Что сквозит и тайно светит
В наготе своей смиренной…
 
   Это относится ко всему на родине, начиная с ландшафта, с пейзажа. Правда, еще будут отдельные наплывы ушедшего, казалось бы, в прошлое восприятие. В 1859 году, по дороге из южной Европы в Россию, поэт создаст диптих «На возвратном пути», где противопоставит «чудный вид и чудный край» Швейцарии «безлюдному краю» (опять это определение!) родины, где уже не верится,
 
Что есть края, где радужные горы
В лазурные глядятся озера.
 
   Но еще через несколько лет Тютчев напишет дочери Дарье, находившейся тогда в Швейцарии:
   «Я обращался к воспоминаниям и силой воображения старался, насколько это возможно, разделить твои восторги от окружающих тебя несравненных красот природы… Все это великолепие… кажется мне слишком ярким, слишком кричащим, и пейзажи, которые были у меня перед глазами, пусть скромные и непритязательные, были мне более по душе».
   К этому времени Тютчев уже создал многие свои проникновенные русские «пейзажи» — «Тихой ночью, поздним летом…», «Обвеян вещею дремотой…», «Первый лист», «Не остывшая от зною…», «Как весел грохот летних бурь…», «Чародейкою зимою…», «Лето 1854», «Есть в осени первоначальной…», «Смотри, как роща зеленеет…», «Осенней позднею порою…», «Декабрьское утро», — «пейзажи», которые и невозможно было бы создать без пережитого поэтом духовного переворота.
   То, о чем столь определенно сказано в письме к дочери, созрело в творческом сознании поэта много раньше. Еще 25 февраля 1853 года он писал о родных — орловско-брянских — местах, что «прекрасное… интимная поэзия природы… не выступает явно… в наших краях, с их грустной и неяркой красотой».
   Но дело отнюдь не только в «пейзаже». Для Тютчева все подлинное бытие России вообще совершалось как бы на глубине, не доступной поверхностному взгляду. Истинный смысл этого бытия и его высшие ценности не могли — уже хотя бы из-за своего беспредельного духовного размаха — обрести предметное, очевидное для всех воплощение.

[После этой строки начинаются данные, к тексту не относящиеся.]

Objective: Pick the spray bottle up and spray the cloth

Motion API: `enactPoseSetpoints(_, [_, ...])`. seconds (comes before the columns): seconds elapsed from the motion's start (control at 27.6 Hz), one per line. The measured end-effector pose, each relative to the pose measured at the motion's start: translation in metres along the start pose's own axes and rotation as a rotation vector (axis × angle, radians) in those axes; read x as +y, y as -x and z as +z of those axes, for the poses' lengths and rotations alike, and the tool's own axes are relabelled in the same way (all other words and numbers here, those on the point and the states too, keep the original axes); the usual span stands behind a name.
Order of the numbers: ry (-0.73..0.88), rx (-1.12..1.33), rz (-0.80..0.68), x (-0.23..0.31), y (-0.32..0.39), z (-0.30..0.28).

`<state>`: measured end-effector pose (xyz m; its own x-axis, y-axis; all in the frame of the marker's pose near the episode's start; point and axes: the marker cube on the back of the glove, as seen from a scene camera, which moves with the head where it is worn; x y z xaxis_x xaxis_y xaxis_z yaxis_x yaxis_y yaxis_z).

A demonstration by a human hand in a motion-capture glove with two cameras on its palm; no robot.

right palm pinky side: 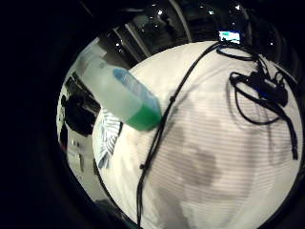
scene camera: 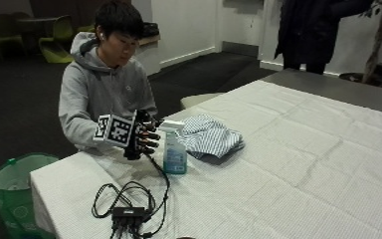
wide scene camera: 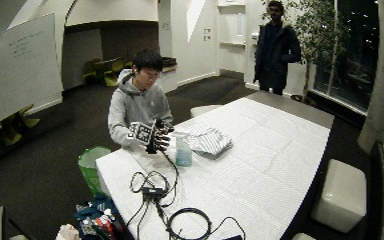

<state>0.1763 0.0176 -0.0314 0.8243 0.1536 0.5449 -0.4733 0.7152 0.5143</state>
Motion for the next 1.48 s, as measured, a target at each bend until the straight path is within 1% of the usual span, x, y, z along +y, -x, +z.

   Вскоре после своего окончательного приезда в Россию, 1 октября 1844 года, Тютчев говорил Вяземскому, что «по возвращении его из-за границы более всего поражает его: отсутствие России в России». Это на первый взгляд странное утверждение глубоко содержательно. «За границей, — сказал тогда Тютчев, — всякий серьезный спор, политические дебаты и вопросы о будущем неминуемо приводят к вопросу о России. О ней говорят беспрестанно, ее видят всюду. Приехав в Россию, вы ее больше не видите. Она совершенно исчезает из кругозора» (вскоре поэт скажет в стихах — и будет не раз повторять — о «крае безлюдном»).